The narrative that started back in January when Obama lost New Hampshire to Hillary Clinton was that a substantial number of white, working class Democrats “had to be racist” in NH because what the polls were indicating prior to the NH primary contrasted significantly with the way the vote happened when all was said and done. Liberal bloggers and others in the punditocracy, as well as their pals in the mainstream media, began talking about the possibility that the “Bradley effect” took place in NH, meaning that some of the white folks who were polled in advance and said they’d vote for Obama in the primary ended up voting for Clinton when it actually came time to go behind the curtain and pull the lever.

Just a few days later, the Barack Obama campaign dishonestly played the race card against President Clinton and the Mrs. two weeks before the South Carolina Dem primary, where all candidates knew close to 50% of the registered Democrats were black. Obama himself allowed the chatter about the Clintons’ alleged “racism” to go on for three days (which is almost like a lifetime in politics and the media) before playing hero and suggesting that the back and forth about any alleged racist tendencies on the part of the Clintons was unfair, because, as he said, the Clinton’s had done a lot for the black community. Beyond that, Barack Obama was never really called out on it to any significant degree. In fact, the person who was “called out” on the issue by his fellow Democrats was Bill Clinton, who was told by prominent liberals to “back off” of “injecting race” into the debate.

After the O-man won South Carolina, and Bill Clinton made his remarks about Jesse Jackson also winning SC handily during his 1984 and 1988 presidential runs, liberal pundits, bloggers, black politicians, and Obama-supporting bloggers went ballistic, claiming he was trying to diminish Obama by implying that he was just another “black candidate” a la Jackson or Sharpton rather than a candidate who happened to be black, which was highly ironic, considering that the Democrat party has treated Jackson and Sharpton as mainstream, respectable public figures in their party who we should listen to when it comes to matters relating to race.
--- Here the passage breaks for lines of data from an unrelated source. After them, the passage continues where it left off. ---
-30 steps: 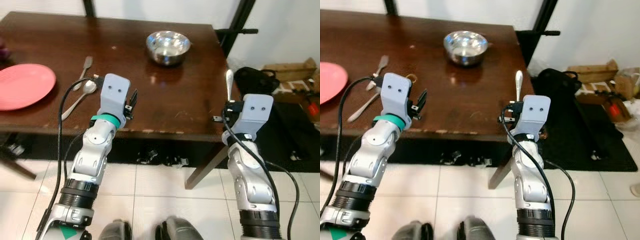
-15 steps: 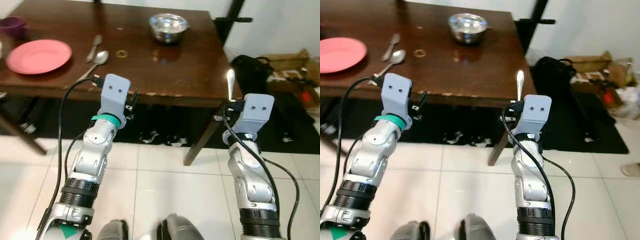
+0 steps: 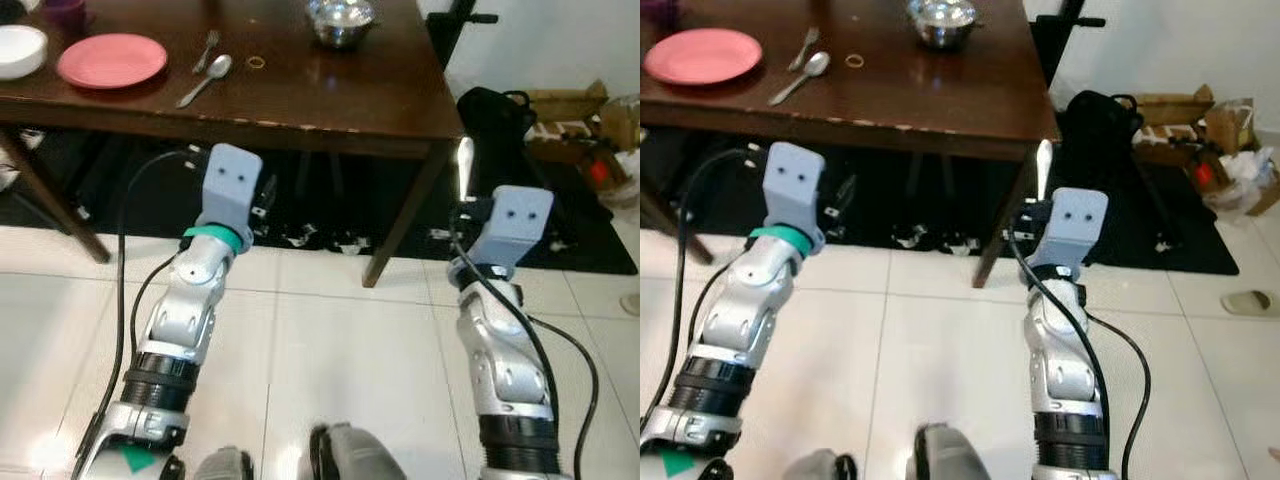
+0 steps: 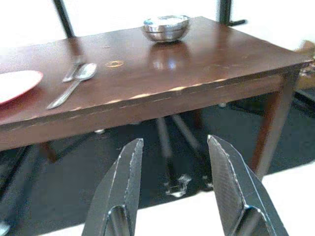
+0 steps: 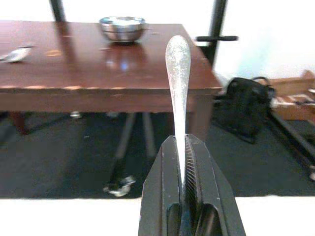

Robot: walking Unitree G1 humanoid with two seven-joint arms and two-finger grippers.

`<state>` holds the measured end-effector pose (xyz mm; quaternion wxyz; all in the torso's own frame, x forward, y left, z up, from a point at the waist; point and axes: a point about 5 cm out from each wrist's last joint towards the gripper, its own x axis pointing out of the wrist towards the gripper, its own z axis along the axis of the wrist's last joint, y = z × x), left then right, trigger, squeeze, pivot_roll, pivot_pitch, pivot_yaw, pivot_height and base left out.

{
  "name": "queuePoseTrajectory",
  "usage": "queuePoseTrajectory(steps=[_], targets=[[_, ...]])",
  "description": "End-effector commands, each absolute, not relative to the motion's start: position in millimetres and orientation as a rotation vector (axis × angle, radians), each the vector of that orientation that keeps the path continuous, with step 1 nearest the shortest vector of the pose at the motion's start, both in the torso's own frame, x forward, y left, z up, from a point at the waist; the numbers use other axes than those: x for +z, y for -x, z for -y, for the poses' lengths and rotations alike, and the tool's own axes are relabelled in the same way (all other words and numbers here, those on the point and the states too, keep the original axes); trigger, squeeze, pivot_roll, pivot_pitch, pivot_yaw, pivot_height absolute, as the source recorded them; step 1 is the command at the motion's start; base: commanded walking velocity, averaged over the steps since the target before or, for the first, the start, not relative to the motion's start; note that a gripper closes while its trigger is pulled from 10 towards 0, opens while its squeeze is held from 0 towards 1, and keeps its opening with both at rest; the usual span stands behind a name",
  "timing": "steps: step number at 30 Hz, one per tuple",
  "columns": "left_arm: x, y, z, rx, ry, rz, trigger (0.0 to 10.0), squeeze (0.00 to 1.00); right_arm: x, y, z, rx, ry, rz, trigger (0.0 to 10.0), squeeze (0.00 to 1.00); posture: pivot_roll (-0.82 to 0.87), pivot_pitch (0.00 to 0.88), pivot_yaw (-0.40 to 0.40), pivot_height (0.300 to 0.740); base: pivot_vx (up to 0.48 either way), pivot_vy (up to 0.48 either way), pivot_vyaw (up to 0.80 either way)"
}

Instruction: Setting the table

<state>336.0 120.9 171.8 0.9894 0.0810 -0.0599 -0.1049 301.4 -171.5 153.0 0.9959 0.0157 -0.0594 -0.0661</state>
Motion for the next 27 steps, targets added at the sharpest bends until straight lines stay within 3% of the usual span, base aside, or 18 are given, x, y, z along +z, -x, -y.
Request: queuePoseTrajectory(steps=[1, 27], targets=[[165.8, -334.7, -117.8, -0.222, -0.157, 0.099, 10.0, 0.0, 150.5, -300.4, 178.1, -0.162, -0.039, 0.108, 10.0, 0.0, -0.09, 0.0, 0.007, 0.74, -0.405, 0.0, 0.0], [166.3, -336.9, -116.9, -0.232, -0.161, 0.098, 10.0, 0.0, 153.8, -300.6, 184.4, -0.22, -0.132, 0.12, 10.0, 0.0, -0.1, 0.0, 0.016, 0.74, -0.403, 0.0, 0.0]])
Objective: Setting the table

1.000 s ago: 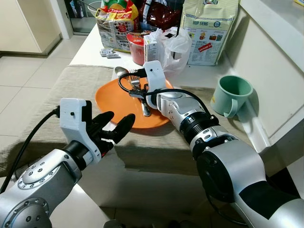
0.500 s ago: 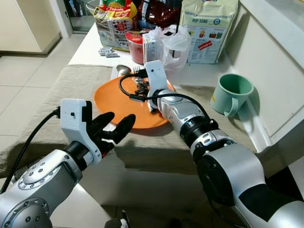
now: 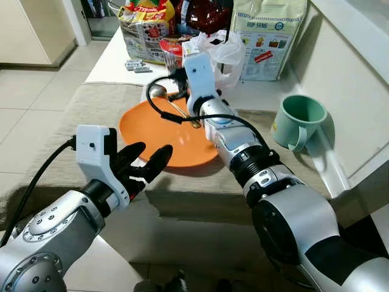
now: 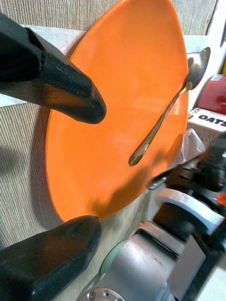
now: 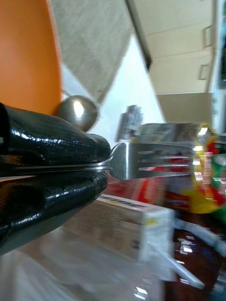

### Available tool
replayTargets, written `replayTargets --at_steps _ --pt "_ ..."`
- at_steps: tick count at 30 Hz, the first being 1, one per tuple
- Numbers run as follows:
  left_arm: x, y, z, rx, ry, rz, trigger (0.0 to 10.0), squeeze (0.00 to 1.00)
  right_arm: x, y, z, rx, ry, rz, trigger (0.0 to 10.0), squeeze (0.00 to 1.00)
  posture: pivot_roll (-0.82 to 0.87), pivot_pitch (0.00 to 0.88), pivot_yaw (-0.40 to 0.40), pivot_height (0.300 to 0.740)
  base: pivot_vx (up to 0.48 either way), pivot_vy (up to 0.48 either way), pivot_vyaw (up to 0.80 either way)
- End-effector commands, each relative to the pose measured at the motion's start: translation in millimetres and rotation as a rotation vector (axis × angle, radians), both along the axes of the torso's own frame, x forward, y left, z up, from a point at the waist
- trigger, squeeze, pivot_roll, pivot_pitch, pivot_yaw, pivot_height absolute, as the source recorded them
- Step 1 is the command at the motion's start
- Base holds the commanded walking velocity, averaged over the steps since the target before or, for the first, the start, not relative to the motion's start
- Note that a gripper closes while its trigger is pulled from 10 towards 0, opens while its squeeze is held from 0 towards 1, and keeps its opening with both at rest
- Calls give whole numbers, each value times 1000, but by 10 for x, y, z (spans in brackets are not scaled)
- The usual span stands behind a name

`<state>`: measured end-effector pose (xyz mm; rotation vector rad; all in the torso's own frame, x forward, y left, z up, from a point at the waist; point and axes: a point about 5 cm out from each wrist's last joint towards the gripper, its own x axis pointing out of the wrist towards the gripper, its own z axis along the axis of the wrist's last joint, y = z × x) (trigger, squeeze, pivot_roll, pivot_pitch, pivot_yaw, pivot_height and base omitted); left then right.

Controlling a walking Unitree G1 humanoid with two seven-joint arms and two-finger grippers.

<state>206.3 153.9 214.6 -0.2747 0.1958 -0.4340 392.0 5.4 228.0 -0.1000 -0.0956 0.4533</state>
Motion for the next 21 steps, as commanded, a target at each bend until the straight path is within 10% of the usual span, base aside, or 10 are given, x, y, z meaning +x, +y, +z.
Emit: replayTargets --at_steps 1,21 --pt "20 -17 12 -1 -3 -13 10000 0 -12 54 144 8 -62 9 0 0 190 84 -6 740 0 0 0" --pt "305 425 -63 189 -125 393 10000 0 -136 -469 170 -42 -369 -112 0 0 110 55 -14 740 0 0 0"
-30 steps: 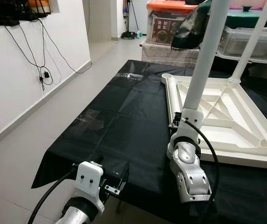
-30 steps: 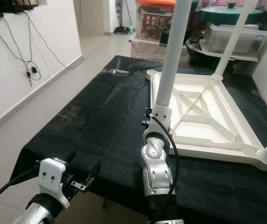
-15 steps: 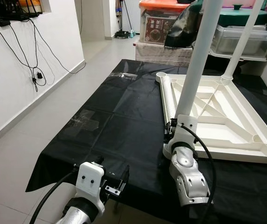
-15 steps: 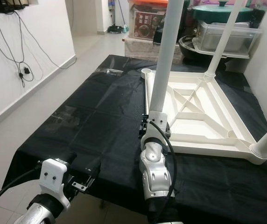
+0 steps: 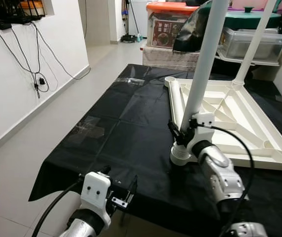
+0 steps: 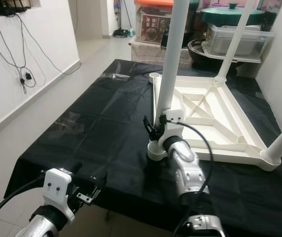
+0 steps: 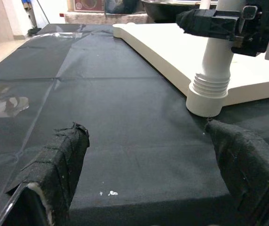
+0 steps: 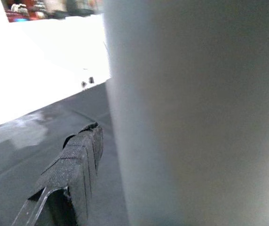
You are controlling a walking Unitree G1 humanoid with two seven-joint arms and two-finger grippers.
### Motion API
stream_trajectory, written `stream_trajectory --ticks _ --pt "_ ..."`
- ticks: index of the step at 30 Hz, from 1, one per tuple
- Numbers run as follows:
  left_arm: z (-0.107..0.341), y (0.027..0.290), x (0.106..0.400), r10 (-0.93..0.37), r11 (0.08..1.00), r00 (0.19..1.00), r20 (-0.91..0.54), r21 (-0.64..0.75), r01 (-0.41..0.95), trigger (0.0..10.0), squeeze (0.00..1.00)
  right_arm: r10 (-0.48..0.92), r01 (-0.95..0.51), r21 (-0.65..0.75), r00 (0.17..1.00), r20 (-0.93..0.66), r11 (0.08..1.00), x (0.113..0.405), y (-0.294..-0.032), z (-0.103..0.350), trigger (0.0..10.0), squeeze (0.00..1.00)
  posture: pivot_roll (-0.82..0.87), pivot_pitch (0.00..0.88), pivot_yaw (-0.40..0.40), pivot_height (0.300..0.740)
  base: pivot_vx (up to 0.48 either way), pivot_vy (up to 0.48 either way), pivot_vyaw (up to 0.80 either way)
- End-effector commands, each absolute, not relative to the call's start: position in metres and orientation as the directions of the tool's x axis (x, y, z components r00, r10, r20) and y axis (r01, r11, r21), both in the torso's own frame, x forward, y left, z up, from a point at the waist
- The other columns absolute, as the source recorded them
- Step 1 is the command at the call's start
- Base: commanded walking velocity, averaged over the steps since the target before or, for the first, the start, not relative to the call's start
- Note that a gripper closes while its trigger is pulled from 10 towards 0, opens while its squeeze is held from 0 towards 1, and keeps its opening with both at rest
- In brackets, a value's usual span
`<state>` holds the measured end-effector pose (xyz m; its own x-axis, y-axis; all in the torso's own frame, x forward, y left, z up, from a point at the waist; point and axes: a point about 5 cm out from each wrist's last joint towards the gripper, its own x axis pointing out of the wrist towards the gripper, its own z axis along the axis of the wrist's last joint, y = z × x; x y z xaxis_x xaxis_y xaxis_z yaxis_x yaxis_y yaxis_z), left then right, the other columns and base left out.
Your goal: Building children table
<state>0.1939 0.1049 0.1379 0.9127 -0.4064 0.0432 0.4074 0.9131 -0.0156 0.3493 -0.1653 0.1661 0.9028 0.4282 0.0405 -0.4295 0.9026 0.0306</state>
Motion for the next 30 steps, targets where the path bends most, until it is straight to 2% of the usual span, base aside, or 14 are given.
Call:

All the outrage expressed over Clinton’s truism happened in spite of the fact that what he said was right on the mark: Jesse Jackson won the SC primary in 1984 and 1988 due to the high percentage of voters who were black. This is something that every politico worth his salt knows (crunching and analyzing numbers is what they do, for crying out loud); Bill Clinton just happened to say it in public, and got called to the carpet for it, and branded as a racist.

Fast forward to Ohio, where it was “established” that a majority of working class white Democrats would not vote for Barack Obama “because he was black.” This theme was echoed several weeks later when Hillary Clinton won the PA primary. All of a sudden, we were reading, watching, and listening to the “experts” speak about how Barack Obama had a serious “long term” problem with working class white Democrats, and the only plausible explanation, to them, was that those Democrats were racists. This, in spite of the fact that a string of states Obama won in February saw him actually winning the working class white male vote, and closing in on Clinton’s domination of the working class white female vote.

So what happened? While I have no doubt that some working class white Democrats would not vote for a black man under any circumstance, I believe that for most, in addition to policy differences there’s a bigger factor that was at play prior to Ohio and PA: Rev. Wright.

Now, the release of the tapes that both ABC and Fox News obtained of the Rev. Wright’s “fiery” sermons didn’t happen until after the Ohio primary, but the issue had been simmering since January, when liberal columnist Richard Cohen wrote about it in the Washington Post. The exclamation point was put on the issue after the tapes were shown over and over again, and Barack Obama’s response, which was his big Philadelphia speech on race, was apologetic in nature, not condemnatory, which didn’t play well with those “working class whites” in PA. In fact, the only time he saw fit to truly distance himself from the racist Rev. is when he dared to criticize Barack Obama by suggesting that Obama was saying what he was about him because he was a politician. The message? Dis your country by calling it a “white supremacist nation”: acceptable. Dissing Obama: unacceptable.

My belief is that the majority of those WCWDV (working class white Dem voters) didn’t vote against Obama because he was black, but instead because he was a guy who painted himself as a “healer” of racial divisions, yet sat in the pews of TUCC for 20 years silently while Rev. Wright went on and on doing things like praising the Jew-hating Louis F., ranting about our “white supremacist nation,” and about how “AIDS was invented by the government to target black people,” and other hateful nonsense. I don’t think this double-speak passed the smell test with most of those voters, and as a result, it influenced them to vote for his opponent.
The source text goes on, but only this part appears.